Quelle: Die Kirchen und Kapellen im Pfarrverband Kiischpelt, Schnell Kunstführer Nr. 2545
Die hier dargestellte Szene greift die Darstellung der Brotvermehrung im Johannesevangelium auf, speziell den Vers 9. Dort wird von einem Jungen gesprochen, der fünf Gerstenbrote und zwei Fische hat: "1 Danach ging Jesus an das andere Ufer des Sees von Galiläa, der auch See von Tiberias heißt. 2 Eine große Menschenmenge folgte ihm, weil sie die Zeichen sahen, die er an den Kranken tat. 3 Jesus stieg auf den Berg und setzte sich dort mit seinen Jüngern nieder. 4 Das Pascha, das Fest der Juden, war nahe. 5 Als Jesus aufblickte und sah, dass so viele Menschen zu ihm kamen, fragte er Philippus: Wo sollen wir Brot kaufen, damit diese Leute zu essen haben? 6 Das sagte er aber nur, um ihn auf die Probe zu stellen; denn er selbst wusste, was er tun wollte. 7 Philippus antwortete ihm: Brot für zweihundert Denare reicht nicht aus, wenn jeder von ihnen auch nur ein kleines Stück bekommen soll. 8 Einer seiner Jünger, Andreas, der Bruder des Simon Petrus, sagte zu ihm: 9 Hier ist ein kleiner Junge, der hat fünf Gerstenbrote und zwei Fische; doch was ist das für so viele! 10 Jesus sagte: Lasst die Leute sich setzen!
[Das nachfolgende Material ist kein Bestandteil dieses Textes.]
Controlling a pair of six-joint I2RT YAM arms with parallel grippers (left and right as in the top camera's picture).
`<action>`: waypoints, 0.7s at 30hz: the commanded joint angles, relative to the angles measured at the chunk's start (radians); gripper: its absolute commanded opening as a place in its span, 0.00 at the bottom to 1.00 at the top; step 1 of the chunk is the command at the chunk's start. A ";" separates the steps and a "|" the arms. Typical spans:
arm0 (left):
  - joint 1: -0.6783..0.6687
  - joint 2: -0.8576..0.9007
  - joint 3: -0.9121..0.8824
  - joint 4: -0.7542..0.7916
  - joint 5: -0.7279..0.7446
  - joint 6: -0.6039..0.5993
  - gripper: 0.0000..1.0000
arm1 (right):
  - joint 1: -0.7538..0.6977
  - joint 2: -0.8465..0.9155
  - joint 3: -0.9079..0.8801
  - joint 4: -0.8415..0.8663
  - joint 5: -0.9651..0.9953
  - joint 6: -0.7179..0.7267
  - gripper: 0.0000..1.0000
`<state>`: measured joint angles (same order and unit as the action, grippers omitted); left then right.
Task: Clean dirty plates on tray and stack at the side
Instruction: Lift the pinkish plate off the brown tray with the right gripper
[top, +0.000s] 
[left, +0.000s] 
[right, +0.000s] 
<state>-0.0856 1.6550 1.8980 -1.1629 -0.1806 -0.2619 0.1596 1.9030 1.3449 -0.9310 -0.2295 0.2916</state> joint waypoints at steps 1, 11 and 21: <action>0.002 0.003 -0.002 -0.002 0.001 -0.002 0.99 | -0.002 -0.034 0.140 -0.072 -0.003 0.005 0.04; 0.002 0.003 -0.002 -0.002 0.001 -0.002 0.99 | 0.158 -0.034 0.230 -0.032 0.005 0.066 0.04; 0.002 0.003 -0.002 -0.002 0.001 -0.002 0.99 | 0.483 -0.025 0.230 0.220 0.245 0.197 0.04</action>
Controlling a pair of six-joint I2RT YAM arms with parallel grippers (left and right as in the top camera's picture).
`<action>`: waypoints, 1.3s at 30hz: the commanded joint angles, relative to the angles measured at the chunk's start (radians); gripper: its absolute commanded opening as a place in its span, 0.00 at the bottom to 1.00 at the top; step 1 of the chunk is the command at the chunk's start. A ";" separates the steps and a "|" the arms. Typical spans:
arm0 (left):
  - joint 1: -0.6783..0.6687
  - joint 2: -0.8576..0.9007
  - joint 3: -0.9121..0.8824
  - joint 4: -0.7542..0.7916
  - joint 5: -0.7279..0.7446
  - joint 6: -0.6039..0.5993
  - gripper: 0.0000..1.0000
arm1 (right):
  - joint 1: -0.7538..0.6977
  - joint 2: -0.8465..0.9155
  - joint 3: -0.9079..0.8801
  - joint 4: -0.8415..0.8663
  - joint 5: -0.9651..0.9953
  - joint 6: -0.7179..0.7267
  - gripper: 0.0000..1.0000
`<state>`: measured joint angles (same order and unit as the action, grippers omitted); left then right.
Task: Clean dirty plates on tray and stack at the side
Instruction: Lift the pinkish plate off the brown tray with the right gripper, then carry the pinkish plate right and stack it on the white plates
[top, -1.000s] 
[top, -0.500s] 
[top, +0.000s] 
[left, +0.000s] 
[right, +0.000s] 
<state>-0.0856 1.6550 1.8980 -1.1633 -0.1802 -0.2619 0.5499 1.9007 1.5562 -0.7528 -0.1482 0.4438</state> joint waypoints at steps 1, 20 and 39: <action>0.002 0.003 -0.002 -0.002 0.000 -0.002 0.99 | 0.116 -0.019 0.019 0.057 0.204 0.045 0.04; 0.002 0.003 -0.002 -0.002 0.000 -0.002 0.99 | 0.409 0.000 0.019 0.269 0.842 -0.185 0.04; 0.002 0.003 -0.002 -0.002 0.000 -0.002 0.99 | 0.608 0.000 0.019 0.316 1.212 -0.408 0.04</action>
Es gab dort nämlich viel Gras. Da setzten sie sich; es waren etwa fünftausend Männer. 11 Dann nahm Jesus die Brote, sprach das Dankgebet und teilte an die Leute aus, so viel sie wollten; ebenso machte er es mit den Fischen. 12 Als die Menge satt war, sagte er zu seinen Jüngern: Sammelt die übrig gebliebenen Brotstücke, damit nichts verdirbt. 13 Sie sammelten und füllten zwölf Körbe mit den Stücken, die von den fünf Gerstenbroten nach dem Essen übrig waren. 14 Als die Menschen das Zeichen sahen, das er getan hatte, sagten sie: Das ist wirklich der Prophet, der in die Welt kommen soll. 15 Da erkannte Jesus, dass sie kommen würden, um ihn in ihre Gewalt zu bringen und zum König zu machen. Daher zog er sich wieder auf den Berg zurück, er allein." Text der Einheitsübersetzung, übernommen von www.bibelserver.de
Das Textzitat gehört wie bei der Krankenheilung nicht zur dargestellten Szene. Nach dem Johannesevangelium verließen Jesus und seine Jünger heimlich "das andere Ufer", an dem die Brotvermehrung stattfand und fuhren mit dem Boot über den See nach Kafarnaum ("Gang Jesu auf dem Wasser") hinüber. Dort spricht Jesus dann am nächsten Tag in der Synagoge. Neumanns zitiert aus dieser Rede und interpretiert so die Brotvermehrung: "Ich bin das lebendige Brot, das vom Himmel herabgekommen ist. Wer von diesem Brot ißt, wird in Ewigkeit leben. Das Brot, das ich geben werde, ist mein Fleisch, ich gebe es hin für das Leben der Welt." (Joh 6, 51 nach der Einheitsübersetzung)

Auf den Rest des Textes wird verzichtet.